Sechster Bericht 2011
 
 
Geschichte a la Disneyland
 
Unglaublich, wir haben heute den 5. Sonnentag in Folge und es ist warm! Vorher wurde mit reichlich Regen oder "wenigstens" bedecktem Himmel und lausigen Temperaturen unser Gefühl, es könnte Sommer sein, gut unterm Deckel gehalten.

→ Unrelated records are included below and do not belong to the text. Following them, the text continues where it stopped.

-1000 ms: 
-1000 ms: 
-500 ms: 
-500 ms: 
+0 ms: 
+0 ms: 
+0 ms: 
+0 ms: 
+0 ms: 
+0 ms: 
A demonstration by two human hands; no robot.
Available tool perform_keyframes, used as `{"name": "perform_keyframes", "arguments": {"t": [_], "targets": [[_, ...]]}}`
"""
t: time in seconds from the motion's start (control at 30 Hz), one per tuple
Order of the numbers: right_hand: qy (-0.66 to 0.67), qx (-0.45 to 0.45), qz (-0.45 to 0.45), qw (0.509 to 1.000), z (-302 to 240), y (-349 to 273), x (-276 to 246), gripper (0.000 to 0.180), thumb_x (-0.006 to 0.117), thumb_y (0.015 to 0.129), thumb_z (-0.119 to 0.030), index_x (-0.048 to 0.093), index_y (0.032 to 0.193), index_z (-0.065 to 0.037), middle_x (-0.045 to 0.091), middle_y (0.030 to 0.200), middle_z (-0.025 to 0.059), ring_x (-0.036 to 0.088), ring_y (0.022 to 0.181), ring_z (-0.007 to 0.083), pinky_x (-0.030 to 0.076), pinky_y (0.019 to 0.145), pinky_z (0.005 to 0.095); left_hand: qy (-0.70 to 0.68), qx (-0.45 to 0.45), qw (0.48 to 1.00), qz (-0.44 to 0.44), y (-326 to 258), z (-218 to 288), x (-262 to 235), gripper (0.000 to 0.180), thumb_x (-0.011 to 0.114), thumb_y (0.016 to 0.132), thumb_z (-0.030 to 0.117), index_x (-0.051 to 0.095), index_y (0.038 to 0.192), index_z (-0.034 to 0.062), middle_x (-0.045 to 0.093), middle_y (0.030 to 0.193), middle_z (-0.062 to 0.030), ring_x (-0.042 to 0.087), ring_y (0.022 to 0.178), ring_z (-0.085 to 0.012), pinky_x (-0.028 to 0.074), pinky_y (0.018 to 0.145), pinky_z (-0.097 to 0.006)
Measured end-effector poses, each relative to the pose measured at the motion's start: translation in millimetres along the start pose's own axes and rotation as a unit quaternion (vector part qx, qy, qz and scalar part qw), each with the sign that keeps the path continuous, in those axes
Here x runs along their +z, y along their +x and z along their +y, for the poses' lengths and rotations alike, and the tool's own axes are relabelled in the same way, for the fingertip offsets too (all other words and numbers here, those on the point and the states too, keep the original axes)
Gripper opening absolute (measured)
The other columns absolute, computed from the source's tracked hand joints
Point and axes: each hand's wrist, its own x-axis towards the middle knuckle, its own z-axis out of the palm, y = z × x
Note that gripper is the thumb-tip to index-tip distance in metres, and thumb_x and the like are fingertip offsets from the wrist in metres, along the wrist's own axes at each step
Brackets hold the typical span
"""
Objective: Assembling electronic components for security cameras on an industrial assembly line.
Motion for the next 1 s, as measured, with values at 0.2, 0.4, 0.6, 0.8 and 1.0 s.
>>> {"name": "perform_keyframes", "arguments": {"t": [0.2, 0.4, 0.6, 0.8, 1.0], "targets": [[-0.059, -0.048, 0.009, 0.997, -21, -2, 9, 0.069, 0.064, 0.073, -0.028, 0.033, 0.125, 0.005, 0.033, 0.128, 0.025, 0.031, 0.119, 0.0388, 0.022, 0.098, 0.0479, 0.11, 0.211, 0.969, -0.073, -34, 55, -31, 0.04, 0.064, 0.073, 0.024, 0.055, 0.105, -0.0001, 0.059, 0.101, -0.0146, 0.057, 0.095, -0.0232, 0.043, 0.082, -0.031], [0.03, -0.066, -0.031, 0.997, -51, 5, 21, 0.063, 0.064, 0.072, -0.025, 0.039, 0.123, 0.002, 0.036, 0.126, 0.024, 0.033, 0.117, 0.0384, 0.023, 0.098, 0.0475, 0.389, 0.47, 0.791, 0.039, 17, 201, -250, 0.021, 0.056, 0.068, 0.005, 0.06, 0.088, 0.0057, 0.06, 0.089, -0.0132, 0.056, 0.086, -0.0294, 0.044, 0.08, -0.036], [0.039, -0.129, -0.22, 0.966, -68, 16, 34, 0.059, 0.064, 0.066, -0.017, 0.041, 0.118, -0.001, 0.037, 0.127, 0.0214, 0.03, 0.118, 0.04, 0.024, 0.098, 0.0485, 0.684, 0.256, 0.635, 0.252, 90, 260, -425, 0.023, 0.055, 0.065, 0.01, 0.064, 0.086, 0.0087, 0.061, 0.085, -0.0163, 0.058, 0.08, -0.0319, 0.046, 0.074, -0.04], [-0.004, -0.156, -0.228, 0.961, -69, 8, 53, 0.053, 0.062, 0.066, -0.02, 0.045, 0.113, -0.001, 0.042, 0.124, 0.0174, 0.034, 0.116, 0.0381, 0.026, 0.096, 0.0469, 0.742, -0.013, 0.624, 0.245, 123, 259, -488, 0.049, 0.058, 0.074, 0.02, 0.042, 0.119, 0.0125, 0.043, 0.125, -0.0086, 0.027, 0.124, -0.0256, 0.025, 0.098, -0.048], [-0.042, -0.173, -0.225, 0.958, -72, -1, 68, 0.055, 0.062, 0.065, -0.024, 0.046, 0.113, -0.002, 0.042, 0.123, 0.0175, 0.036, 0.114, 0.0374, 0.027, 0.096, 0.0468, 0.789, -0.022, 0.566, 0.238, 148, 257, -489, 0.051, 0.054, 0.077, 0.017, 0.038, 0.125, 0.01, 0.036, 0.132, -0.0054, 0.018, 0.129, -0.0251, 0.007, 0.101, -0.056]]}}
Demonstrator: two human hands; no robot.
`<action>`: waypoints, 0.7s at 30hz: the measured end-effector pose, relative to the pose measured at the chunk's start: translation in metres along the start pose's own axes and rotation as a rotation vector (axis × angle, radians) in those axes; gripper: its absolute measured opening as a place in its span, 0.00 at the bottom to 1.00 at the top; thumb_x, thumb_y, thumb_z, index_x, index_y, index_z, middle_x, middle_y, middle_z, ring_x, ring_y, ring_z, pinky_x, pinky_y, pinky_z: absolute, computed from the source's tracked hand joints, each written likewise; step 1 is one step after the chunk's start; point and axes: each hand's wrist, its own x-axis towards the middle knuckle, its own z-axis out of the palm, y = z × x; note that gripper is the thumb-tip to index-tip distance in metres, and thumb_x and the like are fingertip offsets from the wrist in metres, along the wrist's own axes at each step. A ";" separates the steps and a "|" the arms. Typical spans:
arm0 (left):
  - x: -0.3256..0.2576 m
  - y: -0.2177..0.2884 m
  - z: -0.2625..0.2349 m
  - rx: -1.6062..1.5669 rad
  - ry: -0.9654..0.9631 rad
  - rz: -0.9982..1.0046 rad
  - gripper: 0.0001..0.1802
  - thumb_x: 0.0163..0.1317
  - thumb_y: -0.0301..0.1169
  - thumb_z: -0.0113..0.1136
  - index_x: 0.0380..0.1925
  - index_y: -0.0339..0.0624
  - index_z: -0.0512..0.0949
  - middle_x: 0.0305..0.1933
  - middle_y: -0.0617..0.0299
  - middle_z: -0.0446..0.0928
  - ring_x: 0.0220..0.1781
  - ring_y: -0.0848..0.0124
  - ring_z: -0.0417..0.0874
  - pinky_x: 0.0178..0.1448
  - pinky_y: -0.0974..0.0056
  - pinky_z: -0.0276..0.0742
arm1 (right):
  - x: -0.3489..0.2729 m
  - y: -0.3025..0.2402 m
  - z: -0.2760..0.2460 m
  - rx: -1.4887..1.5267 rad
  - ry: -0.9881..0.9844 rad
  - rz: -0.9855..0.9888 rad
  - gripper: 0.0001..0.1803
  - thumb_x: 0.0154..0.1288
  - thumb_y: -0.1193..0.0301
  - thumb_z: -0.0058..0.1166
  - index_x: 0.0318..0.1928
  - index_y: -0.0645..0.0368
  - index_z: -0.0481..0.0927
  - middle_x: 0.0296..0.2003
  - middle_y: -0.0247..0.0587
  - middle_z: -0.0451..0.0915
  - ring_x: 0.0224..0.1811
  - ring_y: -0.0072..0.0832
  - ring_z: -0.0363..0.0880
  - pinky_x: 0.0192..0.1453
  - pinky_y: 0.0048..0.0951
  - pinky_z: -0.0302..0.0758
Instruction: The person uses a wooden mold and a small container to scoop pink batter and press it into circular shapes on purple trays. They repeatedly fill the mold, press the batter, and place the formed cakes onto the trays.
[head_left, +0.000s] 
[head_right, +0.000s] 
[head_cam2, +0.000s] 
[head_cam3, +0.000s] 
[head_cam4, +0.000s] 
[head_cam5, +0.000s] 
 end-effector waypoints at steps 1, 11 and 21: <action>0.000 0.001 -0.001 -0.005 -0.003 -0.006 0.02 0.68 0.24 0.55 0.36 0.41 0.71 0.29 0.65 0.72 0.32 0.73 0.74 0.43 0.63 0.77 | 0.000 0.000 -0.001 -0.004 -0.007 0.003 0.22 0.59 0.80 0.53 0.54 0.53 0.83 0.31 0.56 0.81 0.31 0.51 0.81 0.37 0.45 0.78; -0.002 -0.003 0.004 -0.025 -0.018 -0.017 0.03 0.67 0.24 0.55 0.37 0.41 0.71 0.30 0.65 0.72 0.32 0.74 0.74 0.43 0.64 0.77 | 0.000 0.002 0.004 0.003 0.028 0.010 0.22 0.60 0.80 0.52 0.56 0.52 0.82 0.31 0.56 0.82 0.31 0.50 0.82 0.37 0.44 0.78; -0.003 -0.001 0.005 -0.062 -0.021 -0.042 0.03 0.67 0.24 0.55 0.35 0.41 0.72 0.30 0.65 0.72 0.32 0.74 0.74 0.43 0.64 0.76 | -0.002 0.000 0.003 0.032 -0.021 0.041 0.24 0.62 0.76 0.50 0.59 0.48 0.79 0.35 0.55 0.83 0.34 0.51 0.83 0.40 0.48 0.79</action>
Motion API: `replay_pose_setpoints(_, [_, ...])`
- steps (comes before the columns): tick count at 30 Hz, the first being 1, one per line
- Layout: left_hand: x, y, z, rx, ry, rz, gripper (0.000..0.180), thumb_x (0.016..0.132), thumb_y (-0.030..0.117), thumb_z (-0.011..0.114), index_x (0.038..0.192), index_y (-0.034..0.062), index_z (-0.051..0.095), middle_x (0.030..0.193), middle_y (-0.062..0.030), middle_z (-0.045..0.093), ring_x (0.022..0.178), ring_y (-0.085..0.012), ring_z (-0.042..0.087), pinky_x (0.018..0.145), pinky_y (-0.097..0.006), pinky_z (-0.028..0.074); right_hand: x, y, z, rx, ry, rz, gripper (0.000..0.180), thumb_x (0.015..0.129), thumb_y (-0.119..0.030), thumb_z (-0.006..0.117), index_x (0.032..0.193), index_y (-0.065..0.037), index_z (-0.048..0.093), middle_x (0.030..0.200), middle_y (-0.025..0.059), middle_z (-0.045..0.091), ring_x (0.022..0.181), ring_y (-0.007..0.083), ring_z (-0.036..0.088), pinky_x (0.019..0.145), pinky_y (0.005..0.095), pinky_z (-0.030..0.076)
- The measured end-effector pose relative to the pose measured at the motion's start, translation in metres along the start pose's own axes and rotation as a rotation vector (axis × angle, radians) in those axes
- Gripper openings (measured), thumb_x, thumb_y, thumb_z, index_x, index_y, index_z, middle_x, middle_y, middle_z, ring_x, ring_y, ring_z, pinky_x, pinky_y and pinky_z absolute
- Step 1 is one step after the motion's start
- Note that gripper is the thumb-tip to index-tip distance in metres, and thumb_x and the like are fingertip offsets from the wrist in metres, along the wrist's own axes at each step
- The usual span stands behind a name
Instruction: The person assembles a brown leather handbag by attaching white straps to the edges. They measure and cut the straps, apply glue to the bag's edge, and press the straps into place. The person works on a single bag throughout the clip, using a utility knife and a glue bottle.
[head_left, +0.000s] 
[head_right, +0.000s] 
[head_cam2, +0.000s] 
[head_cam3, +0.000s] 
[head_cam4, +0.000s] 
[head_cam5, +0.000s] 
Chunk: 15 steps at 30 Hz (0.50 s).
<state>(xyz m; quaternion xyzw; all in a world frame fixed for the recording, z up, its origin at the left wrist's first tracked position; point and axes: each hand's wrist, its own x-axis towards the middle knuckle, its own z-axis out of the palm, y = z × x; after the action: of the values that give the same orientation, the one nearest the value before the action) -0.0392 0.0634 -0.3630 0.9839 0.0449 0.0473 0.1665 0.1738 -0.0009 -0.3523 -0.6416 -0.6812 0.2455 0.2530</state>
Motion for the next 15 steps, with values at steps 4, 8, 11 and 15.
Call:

Die Großen Seen, und zwar den Lake Superior erreichten wir bei Thunder Bay, mal wieder eine enttäuschende nordamerikanische Stadt. Großartig sind hier nur die vielen Getreidespeicher. Wenn sich einer von denen entzündet und in die Luft fliegt, donnert es wohl auch gewaltig.
 
Sehenswert ist allerdings Fort William, die rekonstruierte Haupthandelsstation der North West Companie (NWC), der Konkurrentin der Hudson Bay Companie, wo Anfang des 19. Jh. jedes Jahr im Juli 800 Voyajeurs aus dem ganzen Nordwesten zusammenkamen. Voyajeurs, hauptsächlich französischer Herkunft, lebten zunächst selbst als Trapper. Später waren sie mehr Zwischenhändler für die NWC und die Indianer, mit denen sie auch zusammenlebten, und Transporteure der Waren. Transportmittel waren Kanus aus Birkenrinde, mit denen die aus dem hohen Norden zweienhalb Monate paddelten, ehe sie Fort William erreichten.
 
All dies wird nicht in einer drögen Ausstellung vermittelt sondern sehr anschaulich gemacht durch Darsteller, die sich in den voll ausgestatteten   Gebäuden bewegen, als lebten sie dort und wir hätten 1815. Unsere Führerin spielte die Rolle der indianischen Frau eines der Partner der NWC durchgängig sehr gut. Uns begrüßte sie als recht früh im Jahr angekommene Voyajeure. Deswegen sei auch im Fort noch nicht so viel los. Das Gros erwarten sie erst im Juli zum Grand Rendevous.
 
Das ist zwar alles ein bisschen wie Disneyland aber dieser amerikanische Ansatz, Geschichte zu vermitteln, funktioniert ganz gut. Wahrscheinlich sind die Ideen für Disneyland gar nicht so einzigartig. Es ist nur für die meisten Europäer das einzige Beispiel einer perfekt organisierten fiktionalen Welt, das wir kennen.
 
Ein paar (Regen-) Tage später erreichten wir den Zusammenfluss des Lake Superior mit dem Lake Michigan und dem Lake Huron. An dieser strategisch wichtigen Stelle liegt wieder ein Fort auf der kleinen Insel Mackinac. Unsere kanadischen Freunde hatten uns einen Besuch dort sehr empfohlen auch wegen der bewegten Geschichte, die das Inselchen im 18. und 19. Jh im ständigen Kampf zwischen Amerikanern und Briten erlebt hat. Jetzt gehört Mackinac Island den Amis und folglich mussten wir noch einmal einreisen. Es war Samstag und über die International Bridge staute sich der Einreiseverkehr in beiden Richtungen mächtig. Am nächsten Morgen setzten wir bei strahlendem Sonnenschein mit der Fähre auf die Insel über und waren in einer anderen Welt. Nachdem die Bewohner zunächst vom Pelzhandel und später vom Fischfang gelebt hatten, beides gegen Ende des vorletzten Jahrhunderts nicht mehr florierte, andererseits die Menschen anfingen, zum Vergnügen herum zu reisen, kamen einige sehr schlaue Pferdekutschenbesitzer auf die gute Idee, keinerlei Motorfahrzeuge auf die Insel zu lassen. So kann man bis heute hier prima Kutsche  oder Fahrrad fahren oder zu Fuß laufen. Das Straßenbild des kleinen Ortes prägen die Pferdekutschen. Die Häuserfassaden unterstützen den Eindruck, hier sei die Zeit 1860 stehen geblieben. Von vielen Stellen hat man einen traumhaften Ausblick auf den See, den kleinen Hafen mit seinen Leuchttürmen...... Und zur Zeit blüht überall der Flieder und duftet. Sehr schön! Im Fort gibt es wieder anschauliche Geschichte wie oben.